Lena had watched Kara and Alex with a mixture of fascination and dubiousness. She was versed on the potential of encountering alternate realities and doppelgangers from Winn, but it was still jolting to have it confirmed that Linda was Kara, or had split from her, by how that happened. Also interested in finding space to think about the ramifications, she moved seconds later to follow Alex.

Kara just stopped herself from stepping in front of Lena. She didn’t know how often they were going to be alone together while everything played out, and she needed to talk to her. “Lena, please stay, just for a few minutes,” she called out.

Lena stopped and looked at Kara, forcing herself not to react to the pleading in that voice she once looked forward to hearing. “You want to talk?” she asked, masking her agitation at Kara and at her own susceptibility to the other woman’s requests. “Now?”

“If you would,” Kara said, resolute. 

Lena chastised herself for not walking away, but a part of her wanted to hear what Kara had to say, to end the redundant, speculative justifications for the identity lies that went through her mind.

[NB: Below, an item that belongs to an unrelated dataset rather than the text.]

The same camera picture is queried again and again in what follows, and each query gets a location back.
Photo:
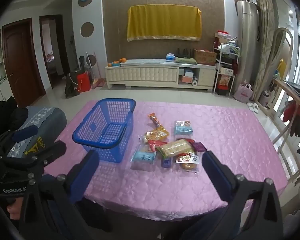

Kara took Lena’s pause as an opening, her gaze flickering from her friend to the counter next to her and back. “Almost a year ago, I made a decision, and I was certain of it. And I still am, even with this outcome. But the outcome is my responsibility.” She stopped, tensing her jaw and pursing her lips, encouraging herself to be strong. She raised her hand, angling it in Lena’s direction.

“For two years, I’ve repeatedly made a decision about you. I stuck with that decision, until yesterday when it became obsolete. The outcome…” she hesitated, knowing so much hinged on how Lena would take this.

“Is unfortunate because even after all of that deception a Luthor knows your identity,” Lena finished for her, tone harsh. “Ironic the lengths you went to with me given the most dangerous Luthor has known it for quite a while. Or,” Lena pointed at herself, “do you consider me the most dangerous?”

“No,” Kara countered, shaking her head emphatically as Lena finished. “I didn’t keep it from you because of that. Not after you showed over and over how good you are. Our families have a history, but you are not like your family, and I am not my cousin, and I know that.

“I was going to say the outcome of my decision is, again, my responsibility. I knew this secret would hurt you, especially if you found out like this. I want to tell you why I made the decisions I did.” Kara steeled herself for whatever came from her next statement. “I kept my identity from you to protect you.”

Lena’s eyes went wide. “You were trying to protect me?” 

That one had been considered and dismissed early on during Lena’s justification round robin. It was ridiculous to her, and she quickly made that clear to Kara. “So, tell me, did attempts on my life stop when I didn’t know who you were? Because I remember a fair few of them. Might have been nice to know who my best friend was during those.” Lena’s voice dripped with sarcasm.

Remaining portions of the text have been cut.